Initially created the code like this
def fizzbuzz(start_num, end_num)
fizzbuzz = []
(start_num..end_num).each do |x|
if x % 3 == 0 && x % 5 != 0
fizzbuzz << "fizz"
elsif x % 5 == 0 && x % 3 != 0
fizzbuzz << "buzz"
elsif (x % 3 == 0 && x % 5 == 0)
fizzbuzz << "fizzbuzz"
else
fizzbuzz << x.to_s
end
end
fizzbuzz
end
Works as expected. Then wanted to play with a switch statement. So I tried:
def fizzbuzz(start_num, end_num)
fizzbuzz = []
(start_num..end_num).each do |x|
case x
when x % 3 == 0
fizzbuzz << "fizz"
when x % 5 == 0
fizzbuzz << "buzz"
when (x % 3 == 0 && x % 5 == 0)
fizzbuzz << "fizzbuzz"
else
fizzbuzz << x.to_s
end
end
fizzbuzz
end
This time the code only prints out the number converted to a string. Then mistakenly I tried to add && to the end of every when statement like so
def fizzbuzz(start_num, end_num)
fizzbuzz = []
(start_num..end_num).each do |x|
case x
when x % 3 == 0 &&
fizzbuzz << "fizz"
when x % 5 == 0 &&
fizzbuzz << "buzz"
when (x % 3 == 0 && x % 5 == 0) &&
fizzbuzz << "fizzbuzz"
else
fizzbuzz << x.to_s
end
end
fizzbuzz
end
Interestingly this prints out the correct result. It is probably a trivial answer, but does anyone know why this is the case? It seems rather odd to me.

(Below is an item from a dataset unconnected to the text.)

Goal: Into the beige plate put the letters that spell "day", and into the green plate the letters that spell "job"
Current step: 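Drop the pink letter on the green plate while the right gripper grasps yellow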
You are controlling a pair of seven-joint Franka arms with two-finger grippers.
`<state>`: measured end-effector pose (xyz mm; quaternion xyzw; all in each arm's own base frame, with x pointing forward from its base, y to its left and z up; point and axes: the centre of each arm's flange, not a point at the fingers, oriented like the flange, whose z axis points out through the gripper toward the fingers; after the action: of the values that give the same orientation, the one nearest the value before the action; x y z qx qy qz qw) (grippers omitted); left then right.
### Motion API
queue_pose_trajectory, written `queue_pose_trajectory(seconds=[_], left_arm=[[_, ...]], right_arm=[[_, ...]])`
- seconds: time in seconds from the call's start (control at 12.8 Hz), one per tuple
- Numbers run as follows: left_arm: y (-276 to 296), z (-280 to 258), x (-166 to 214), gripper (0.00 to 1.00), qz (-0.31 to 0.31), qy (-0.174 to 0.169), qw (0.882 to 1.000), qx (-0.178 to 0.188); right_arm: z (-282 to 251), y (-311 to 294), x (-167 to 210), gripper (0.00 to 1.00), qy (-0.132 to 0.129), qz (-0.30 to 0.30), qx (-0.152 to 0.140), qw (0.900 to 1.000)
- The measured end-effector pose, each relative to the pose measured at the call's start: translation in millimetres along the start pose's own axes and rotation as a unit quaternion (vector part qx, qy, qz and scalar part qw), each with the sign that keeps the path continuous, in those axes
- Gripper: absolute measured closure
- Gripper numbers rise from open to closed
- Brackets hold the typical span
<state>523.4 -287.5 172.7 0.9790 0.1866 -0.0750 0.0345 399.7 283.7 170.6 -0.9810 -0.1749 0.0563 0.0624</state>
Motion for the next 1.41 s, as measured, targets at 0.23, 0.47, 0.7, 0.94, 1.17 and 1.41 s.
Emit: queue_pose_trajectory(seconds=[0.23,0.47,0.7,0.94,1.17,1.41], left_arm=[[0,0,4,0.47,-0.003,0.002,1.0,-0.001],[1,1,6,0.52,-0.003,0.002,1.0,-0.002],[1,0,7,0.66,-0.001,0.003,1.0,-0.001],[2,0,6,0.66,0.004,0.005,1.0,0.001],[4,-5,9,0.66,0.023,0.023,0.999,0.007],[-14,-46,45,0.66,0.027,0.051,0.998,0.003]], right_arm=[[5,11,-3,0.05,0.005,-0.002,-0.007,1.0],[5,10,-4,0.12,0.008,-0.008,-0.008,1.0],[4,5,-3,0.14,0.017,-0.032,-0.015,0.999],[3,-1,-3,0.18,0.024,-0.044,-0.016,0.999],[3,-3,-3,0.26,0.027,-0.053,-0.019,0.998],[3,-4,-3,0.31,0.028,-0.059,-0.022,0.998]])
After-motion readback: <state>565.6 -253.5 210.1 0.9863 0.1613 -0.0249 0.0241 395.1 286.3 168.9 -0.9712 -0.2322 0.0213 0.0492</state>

The when statements are doing a logical &&.
This has the side effect of concatenating your output when the condition is true.
The question you're actually asking, based on your comment, is what's going on with the when statements not seeming to work. The problem is that you wrote case x, which is evaluating x on-the-spot and comparing it to the when expressions.
Instead, use a "naked case", e.g.,
case
when (x % 3) == 0
# etc
Note also that this could be wrapped up a bit tighter, e.g.,
def fizzbuzz(start_num, end_num)
(start_num..end_num).collect do |x|
case
when (x % 3) == 0
"fizz"
when (x % 5) == 0
"buzz"
when (x % 3 == 0 && x % 5 == 0)
"fizzbuzz"
else
x.to_s
end
end
end
For the last piece of code, let's see one when condition in detail:
when x % 3 == 0 &&
fizzbuzz << "fizz"
Despite the indentation, it's equivalent to:
when x % 3 == 0 && fizzbuzz << "fizz"
Remember that && is short-circuit. The && expression returns its first argument if it is false. Otherwise, its second argument is evaluated and returned as the result.
So if x % 3 == 0 is false, then fizzbuzz << "fizz" is not executed. If x % 3 == 0 is true, fizzbuzz << "fizz" is executed. Exactly what is expected.